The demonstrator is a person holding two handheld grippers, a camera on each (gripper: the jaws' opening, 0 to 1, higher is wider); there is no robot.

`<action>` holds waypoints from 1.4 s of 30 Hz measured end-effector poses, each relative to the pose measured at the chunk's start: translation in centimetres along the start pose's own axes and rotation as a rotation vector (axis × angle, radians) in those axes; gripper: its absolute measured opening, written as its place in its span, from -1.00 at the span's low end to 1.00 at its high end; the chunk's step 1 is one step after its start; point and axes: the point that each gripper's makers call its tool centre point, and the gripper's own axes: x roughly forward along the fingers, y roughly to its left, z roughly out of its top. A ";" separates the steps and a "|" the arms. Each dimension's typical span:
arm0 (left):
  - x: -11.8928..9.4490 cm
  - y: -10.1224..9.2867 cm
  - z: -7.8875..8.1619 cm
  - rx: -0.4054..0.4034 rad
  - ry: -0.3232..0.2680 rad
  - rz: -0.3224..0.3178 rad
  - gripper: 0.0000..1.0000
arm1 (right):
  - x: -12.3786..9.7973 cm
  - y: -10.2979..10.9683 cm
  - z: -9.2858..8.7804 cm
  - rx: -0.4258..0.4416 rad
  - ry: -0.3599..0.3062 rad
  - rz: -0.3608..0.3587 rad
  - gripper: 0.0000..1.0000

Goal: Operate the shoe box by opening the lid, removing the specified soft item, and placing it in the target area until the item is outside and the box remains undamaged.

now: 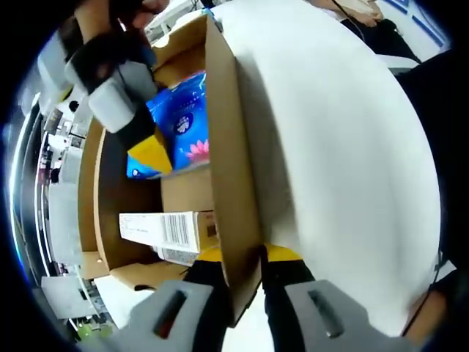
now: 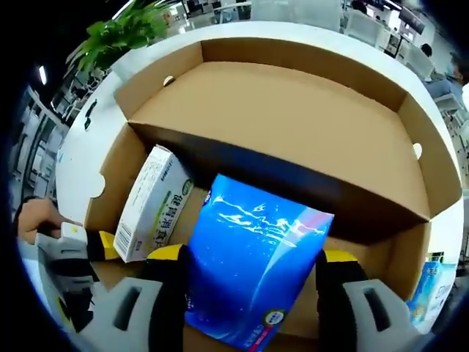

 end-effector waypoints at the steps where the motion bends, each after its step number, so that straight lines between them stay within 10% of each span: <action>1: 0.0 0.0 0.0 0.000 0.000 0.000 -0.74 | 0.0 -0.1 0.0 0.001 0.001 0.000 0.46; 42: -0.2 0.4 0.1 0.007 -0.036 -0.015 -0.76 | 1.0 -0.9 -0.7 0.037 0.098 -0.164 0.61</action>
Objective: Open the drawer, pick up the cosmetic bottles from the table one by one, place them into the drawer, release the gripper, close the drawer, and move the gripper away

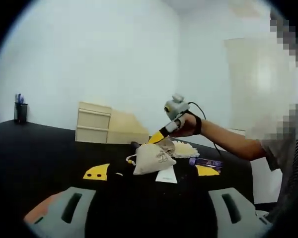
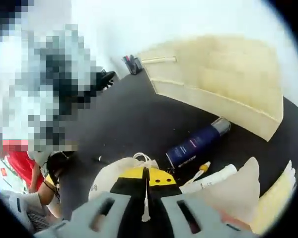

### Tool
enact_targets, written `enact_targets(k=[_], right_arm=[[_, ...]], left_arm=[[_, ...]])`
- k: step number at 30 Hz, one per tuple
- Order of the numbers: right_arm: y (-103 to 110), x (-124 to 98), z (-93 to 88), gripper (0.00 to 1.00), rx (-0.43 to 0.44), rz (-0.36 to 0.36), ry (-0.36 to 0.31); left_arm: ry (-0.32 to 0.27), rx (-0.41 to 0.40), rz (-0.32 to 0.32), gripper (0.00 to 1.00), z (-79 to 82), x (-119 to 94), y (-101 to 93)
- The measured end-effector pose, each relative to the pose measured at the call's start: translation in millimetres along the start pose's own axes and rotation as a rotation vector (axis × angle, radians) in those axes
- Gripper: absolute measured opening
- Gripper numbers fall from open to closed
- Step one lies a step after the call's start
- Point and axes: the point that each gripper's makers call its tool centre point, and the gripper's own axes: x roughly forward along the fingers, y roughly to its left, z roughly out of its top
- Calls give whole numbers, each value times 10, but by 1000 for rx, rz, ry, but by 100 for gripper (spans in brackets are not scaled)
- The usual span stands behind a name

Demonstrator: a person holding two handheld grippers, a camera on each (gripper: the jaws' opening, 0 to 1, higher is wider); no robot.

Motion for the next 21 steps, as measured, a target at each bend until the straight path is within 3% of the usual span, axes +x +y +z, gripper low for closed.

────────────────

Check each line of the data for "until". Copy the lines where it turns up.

- [SOLUTION TO THIS TASK]
Goal: Operate the shoe box by opening the lid, removing the specified soft item, and placing it in the target area until the item is outside and the box remains undamaged.
Motion for the next 21 steps, as measured, a target at each bend until the straight path is within 3% of the usual span, axes +x +y +z, gripper low for closed.

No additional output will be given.